▶ TASK GOAL: Find where "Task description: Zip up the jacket" appears in the records below, then return that line and every later line exactly, stopping only at the last line.

────────────────────

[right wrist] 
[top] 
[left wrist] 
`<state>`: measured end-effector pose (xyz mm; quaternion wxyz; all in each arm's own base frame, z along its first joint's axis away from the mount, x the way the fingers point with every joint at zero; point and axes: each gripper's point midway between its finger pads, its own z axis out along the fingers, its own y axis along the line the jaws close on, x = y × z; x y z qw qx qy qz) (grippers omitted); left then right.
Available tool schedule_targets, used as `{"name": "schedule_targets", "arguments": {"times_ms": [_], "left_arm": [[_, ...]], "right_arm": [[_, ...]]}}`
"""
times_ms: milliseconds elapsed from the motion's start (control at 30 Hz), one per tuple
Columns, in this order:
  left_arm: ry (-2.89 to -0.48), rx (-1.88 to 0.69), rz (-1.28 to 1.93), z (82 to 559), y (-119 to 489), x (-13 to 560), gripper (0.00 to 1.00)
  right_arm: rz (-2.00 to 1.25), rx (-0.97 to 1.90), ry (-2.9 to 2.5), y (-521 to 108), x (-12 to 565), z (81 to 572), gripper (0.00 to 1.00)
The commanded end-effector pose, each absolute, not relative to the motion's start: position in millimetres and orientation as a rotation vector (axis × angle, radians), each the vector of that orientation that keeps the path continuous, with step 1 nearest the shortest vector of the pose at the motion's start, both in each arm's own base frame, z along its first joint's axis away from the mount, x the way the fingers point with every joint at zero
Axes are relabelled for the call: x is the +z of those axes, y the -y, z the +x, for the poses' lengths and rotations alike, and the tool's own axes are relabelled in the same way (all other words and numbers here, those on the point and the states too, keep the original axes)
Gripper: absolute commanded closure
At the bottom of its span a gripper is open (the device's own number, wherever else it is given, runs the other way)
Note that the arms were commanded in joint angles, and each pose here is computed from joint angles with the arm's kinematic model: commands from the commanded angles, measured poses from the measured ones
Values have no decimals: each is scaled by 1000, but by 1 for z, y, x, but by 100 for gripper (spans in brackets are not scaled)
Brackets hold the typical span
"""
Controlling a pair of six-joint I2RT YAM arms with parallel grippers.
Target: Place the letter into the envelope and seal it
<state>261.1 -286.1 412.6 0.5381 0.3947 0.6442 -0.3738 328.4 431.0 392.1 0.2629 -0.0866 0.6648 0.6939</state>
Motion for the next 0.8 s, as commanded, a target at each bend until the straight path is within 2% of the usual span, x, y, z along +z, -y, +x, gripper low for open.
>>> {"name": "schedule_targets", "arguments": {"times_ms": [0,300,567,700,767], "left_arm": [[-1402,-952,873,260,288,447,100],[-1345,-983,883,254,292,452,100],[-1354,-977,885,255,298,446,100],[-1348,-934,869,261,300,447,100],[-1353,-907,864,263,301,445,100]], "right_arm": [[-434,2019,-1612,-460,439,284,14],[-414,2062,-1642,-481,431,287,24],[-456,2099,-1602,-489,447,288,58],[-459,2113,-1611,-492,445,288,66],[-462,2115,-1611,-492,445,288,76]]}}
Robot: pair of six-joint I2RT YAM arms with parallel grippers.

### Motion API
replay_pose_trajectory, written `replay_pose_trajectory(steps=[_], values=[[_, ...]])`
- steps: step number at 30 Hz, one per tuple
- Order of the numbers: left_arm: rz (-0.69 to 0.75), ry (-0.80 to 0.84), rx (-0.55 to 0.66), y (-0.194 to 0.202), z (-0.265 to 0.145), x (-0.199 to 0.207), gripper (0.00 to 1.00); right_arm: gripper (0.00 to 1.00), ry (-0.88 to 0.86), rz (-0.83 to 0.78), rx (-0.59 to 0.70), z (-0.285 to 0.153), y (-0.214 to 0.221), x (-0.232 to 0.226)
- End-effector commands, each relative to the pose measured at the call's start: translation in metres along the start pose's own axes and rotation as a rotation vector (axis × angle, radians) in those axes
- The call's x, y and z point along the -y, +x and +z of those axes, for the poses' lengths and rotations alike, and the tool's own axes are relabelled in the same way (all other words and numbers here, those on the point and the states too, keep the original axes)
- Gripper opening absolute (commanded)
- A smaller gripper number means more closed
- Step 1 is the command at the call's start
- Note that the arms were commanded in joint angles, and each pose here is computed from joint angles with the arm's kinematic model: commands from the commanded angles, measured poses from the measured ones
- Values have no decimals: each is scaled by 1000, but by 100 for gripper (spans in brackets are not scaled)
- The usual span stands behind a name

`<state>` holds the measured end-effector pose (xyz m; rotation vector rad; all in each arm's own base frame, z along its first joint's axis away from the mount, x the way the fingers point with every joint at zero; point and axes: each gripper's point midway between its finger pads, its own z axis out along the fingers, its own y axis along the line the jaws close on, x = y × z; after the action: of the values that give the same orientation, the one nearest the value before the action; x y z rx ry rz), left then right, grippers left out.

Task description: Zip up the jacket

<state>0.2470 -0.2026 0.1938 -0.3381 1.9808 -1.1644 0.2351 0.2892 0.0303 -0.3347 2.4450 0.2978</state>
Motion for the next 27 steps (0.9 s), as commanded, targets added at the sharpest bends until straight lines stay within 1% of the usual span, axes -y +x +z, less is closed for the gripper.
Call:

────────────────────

▶ EXERCISE RESPONSE:
Task description: Zip up the jacket

<state>0.2470 -0.2026 0.1938 -0.3381 1.9808 -1.1644 0.2351 0.2892 0.0303 -0.3347 2.4450 0.2978</state>
Motion for the next 27 steps (0.9 s), as commanded, targets added at the sharpest bends until straight lines stay within 1% of the usual span, axes -y +x +z, less is closed for the gripper.
Call:

No more output will be given.